» How to complete this task:
Below are records that hold pictures; write out only the lines from their start through the line with "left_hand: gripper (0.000", exactly, and drop the pictures.

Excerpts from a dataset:
.....

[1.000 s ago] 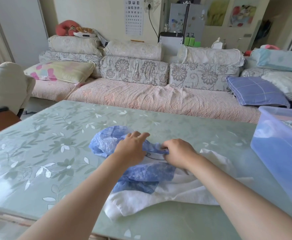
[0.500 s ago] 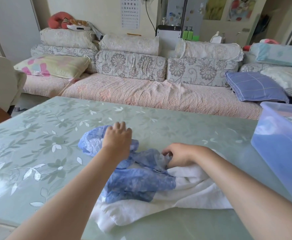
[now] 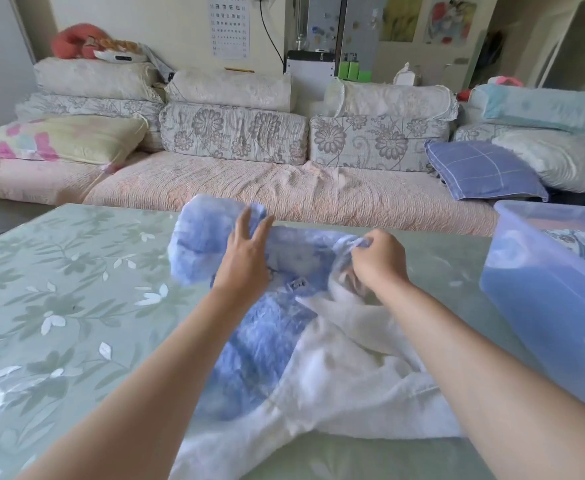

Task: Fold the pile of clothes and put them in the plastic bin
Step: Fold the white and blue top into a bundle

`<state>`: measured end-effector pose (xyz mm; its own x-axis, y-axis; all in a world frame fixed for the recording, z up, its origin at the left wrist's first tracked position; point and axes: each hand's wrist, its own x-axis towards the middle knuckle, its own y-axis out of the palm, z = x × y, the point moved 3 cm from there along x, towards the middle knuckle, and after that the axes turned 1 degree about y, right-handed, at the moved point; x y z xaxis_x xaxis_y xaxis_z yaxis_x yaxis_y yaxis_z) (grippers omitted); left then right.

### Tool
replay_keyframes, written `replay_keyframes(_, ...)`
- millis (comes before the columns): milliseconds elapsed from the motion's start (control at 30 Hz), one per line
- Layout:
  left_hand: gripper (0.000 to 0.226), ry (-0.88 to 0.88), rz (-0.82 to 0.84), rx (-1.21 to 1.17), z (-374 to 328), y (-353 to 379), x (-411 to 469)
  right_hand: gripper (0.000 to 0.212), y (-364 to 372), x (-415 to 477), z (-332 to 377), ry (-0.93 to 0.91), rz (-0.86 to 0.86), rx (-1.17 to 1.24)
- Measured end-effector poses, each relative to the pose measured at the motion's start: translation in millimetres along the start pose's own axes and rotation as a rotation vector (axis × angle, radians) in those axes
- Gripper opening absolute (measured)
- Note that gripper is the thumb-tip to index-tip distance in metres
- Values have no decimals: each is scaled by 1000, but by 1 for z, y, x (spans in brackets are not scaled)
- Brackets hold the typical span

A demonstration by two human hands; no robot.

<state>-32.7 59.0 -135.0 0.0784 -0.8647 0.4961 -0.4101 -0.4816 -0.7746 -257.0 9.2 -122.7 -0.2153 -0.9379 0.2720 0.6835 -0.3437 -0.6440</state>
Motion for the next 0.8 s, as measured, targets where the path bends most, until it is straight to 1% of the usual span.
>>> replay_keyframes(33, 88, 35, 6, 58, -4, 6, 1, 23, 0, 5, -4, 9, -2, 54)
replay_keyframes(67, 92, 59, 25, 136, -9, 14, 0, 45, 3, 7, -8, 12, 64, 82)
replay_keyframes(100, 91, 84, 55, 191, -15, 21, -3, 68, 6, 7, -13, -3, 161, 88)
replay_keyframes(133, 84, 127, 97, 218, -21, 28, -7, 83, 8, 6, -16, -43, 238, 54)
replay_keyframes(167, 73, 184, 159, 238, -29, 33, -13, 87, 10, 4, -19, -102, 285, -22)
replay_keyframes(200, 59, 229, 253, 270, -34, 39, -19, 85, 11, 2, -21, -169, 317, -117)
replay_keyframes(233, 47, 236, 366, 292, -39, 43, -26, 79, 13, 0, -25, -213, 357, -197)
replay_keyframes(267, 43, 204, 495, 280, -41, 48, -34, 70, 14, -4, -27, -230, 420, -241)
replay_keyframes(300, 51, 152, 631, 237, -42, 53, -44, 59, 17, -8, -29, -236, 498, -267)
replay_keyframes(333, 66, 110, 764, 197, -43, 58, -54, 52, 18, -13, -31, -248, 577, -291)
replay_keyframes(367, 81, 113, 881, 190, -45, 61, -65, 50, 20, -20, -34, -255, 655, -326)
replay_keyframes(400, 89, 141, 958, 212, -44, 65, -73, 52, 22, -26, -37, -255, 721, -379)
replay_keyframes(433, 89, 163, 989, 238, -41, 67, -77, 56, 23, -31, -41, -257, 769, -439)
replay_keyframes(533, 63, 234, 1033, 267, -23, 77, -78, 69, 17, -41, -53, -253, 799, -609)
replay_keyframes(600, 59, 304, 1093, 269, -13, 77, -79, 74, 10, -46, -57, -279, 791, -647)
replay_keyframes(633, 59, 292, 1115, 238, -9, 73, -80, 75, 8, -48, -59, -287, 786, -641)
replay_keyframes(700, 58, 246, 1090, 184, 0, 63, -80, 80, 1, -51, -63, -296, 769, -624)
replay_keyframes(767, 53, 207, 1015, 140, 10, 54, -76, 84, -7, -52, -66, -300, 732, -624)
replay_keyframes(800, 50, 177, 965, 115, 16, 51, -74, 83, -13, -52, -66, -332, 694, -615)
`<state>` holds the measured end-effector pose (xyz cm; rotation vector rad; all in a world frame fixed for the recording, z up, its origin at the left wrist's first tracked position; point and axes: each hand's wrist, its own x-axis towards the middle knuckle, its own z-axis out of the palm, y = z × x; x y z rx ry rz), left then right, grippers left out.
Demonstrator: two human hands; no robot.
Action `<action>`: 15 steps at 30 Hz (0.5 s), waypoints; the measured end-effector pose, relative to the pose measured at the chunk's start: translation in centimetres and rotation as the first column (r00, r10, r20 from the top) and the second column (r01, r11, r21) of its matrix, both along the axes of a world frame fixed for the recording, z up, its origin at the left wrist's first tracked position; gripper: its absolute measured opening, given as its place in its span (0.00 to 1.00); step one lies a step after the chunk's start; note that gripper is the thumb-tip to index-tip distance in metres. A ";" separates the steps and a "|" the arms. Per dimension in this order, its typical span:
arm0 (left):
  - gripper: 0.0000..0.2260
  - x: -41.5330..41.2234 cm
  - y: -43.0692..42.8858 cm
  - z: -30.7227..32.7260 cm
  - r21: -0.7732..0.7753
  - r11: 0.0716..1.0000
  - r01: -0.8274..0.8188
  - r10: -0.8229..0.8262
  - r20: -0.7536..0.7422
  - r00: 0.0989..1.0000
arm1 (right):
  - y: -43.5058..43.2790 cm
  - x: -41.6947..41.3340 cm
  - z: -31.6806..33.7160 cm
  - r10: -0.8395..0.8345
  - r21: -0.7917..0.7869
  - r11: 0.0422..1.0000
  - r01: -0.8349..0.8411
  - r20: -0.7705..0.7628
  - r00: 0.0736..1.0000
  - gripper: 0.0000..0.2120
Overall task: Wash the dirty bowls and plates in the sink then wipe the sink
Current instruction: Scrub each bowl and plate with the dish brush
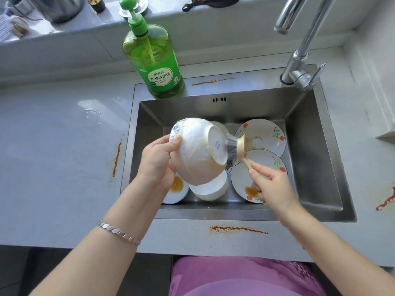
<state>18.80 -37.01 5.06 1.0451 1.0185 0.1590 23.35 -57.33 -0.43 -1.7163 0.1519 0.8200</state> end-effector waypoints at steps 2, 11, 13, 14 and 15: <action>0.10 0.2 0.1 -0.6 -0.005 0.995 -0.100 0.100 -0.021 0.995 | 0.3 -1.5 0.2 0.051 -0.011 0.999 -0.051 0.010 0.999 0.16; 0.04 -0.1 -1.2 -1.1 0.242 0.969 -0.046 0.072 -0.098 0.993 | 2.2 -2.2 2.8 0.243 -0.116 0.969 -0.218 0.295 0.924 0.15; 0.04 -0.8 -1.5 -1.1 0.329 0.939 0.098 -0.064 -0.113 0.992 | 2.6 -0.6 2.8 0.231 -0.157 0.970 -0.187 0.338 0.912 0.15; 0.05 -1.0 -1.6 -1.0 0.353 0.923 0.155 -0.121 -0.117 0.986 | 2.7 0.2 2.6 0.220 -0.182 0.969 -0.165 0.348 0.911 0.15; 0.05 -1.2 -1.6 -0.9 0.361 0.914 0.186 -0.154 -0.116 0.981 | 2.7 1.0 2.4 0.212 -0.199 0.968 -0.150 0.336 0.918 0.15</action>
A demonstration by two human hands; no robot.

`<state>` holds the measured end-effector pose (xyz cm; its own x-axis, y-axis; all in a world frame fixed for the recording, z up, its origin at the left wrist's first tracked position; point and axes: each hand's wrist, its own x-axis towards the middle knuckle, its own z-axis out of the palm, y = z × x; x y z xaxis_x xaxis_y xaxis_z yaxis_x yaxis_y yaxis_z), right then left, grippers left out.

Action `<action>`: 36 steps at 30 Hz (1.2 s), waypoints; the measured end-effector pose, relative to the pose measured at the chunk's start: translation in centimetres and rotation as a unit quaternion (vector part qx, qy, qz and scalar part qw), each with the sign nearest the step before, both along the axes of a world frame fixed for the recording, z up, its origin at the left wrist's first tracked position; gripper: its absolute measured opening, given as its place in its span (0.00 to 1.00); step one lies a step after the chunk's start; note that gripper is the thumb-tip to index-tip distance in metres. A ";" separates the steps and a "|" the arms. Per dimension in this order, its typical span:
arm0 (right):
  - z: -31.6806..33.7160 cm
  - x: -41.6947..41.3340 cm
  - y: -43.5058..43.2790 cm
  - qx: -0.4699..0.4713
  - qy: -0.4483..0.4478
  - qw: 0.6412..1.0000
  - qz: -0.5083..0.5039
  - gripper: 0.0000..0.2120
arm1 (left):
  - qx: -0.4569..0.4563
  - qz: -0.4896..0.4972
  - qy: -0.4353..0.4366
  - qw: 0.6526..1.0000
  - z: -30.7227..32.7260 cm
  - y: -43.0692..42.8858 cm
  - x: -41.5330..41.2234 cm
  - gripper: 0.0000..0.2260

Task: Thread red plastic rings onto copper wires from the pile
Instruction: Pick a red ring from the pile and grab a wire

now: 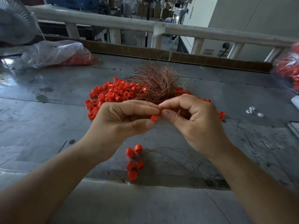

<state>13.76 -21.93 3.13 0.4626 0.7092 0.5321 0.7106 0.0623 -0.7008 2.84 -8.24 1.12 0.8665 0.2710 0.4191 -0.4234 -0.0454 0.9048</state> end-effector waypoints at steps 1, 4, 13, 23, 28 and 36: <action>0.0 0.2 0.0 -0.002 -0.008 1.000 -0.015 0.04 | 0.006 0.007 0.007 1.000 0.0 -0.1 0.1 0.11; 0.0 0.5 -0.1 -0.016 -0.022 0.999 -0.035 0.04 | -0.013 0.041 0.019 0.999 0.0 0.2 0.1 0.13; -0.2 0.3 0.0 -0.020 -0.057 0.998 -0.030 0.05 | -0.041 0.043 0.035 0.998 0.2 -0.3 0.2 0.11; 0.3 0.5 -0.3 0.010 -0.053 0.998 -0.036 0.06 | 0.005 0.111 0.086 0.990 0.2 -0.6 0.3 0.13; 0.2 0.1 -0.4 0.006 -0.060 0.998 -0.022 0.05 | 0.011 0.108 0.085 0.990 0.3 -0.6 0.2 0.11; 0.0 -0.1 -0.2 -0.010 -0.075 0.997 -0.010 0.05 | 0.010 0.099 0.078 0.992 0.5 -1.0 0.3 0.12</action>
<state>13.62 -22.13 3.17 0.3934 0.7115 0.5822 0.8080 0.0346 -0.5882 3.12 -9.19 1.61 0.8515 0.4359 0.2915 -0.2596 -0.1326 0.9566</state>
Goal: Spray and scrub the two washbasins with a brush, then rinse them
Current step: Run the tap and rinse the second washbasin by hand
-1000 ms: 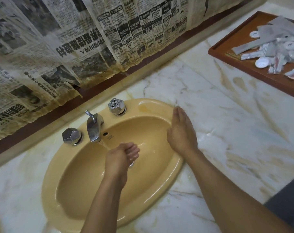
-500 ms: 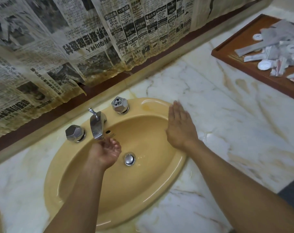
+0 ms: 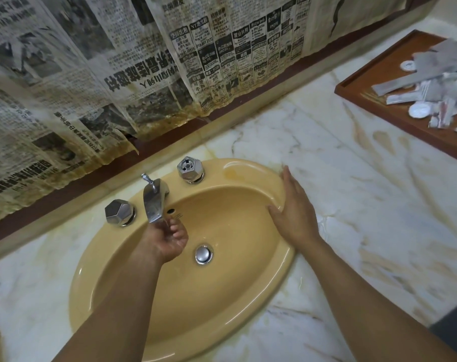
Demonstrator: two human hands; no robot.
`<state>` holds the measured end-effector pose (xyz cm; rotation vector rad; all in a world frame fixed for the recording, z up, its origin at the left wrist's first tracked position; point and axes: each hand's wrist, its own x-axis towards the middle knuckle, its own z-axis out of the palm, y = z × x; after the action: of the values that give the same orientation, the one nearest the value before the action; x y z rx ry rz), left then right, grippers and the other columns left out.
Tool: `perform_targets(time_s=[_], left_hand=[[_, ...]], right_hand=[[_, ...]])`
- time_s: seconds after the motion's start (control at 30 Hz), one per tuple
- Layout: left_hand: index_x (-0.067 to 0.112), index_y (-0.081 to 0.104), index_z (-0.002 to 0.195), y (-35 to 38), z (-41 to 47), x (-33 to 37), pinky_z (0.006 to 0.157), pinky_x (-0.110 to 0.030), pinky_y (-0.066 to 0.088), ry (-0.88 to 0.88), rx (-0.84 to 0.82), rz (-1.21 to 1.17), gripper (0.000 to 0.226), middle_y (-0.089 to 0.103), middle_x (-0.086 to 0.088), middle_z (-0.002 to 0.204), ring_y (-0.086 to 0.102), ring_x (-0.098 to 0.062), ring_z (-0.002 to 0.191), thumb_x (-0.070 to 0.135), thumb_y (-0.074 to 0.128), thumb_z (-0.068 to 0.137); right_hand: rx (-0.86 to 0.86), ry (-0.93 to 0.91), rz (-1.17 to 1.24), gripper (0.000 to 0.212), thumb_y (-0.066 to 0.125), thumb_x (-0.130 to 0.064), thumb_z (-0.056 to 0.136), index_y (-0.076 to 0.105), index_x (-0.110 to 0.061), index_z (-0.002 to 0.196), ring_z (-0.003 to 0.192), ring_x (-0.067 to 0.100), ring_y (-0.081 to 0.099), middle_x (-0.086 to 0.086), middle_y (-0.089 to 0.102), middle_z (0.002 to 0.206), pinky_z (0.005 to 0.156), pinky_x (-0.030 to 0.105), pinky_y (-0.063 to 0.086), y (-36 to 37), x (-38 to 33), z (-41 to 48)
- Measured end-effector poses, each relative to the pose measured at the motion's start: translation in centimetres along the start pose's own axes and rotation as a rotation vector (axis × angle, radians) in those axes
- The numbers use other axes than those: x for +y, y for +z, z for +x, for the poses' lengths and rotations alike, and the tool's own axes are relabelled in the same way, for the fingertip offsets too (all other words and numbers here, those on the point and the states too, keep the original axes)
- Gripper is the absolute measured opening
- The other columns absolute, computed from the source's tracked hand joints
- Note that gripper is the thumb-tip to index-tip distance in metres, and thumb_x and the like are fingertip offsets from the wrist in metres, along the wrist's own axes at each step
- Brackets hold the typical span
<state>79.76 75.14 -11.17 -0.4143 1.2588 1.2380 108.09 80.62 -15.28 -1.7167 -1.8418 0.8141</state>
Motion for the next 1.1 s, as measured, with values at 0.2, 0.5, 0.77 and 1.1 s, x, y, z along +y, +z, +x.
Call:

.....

» Result of the exercise:
[1.000 s ago] 
[0.500 s ago] 
[now] 

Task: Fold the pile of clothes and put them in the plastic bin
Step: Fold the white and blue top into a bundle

`<state>`: measured end-effector pose (xyz mm; its own x-axis, y-axis; all in a world frame fixed for the recording, z up, its origin at the left wrist's first tracked position; point and axes: each hand's wrist, its own x-axis towards the middle knuckle, its own y-axis out of the palm, z = x × y, the point moved 3 cm from there along x, towards the middle knuckle, and after that the axes turned 1 degree about y, right-handed, at the moved point; x y z xaxis_x xaxis_y xaxis_z yaxis_x yaxis_y yaxis_z) (grippers omitted); left then right.

### Tool
replay_keyframes, written `replay_keyframes(_, ...)`
- millis (comes before the columns): milliseconds elapsed from the motion's start (control at 30 Hz), one per line
- Layout:
  left_hand: gripper (0.000 to 0.226), ry (-0.88 to 0.88), rz (-0.82 to 0.84), rx (-1.21 to 1.17), z (-374 to 328), y (-353 to 379), x (-411 to 469)

That's the full output for the exercise.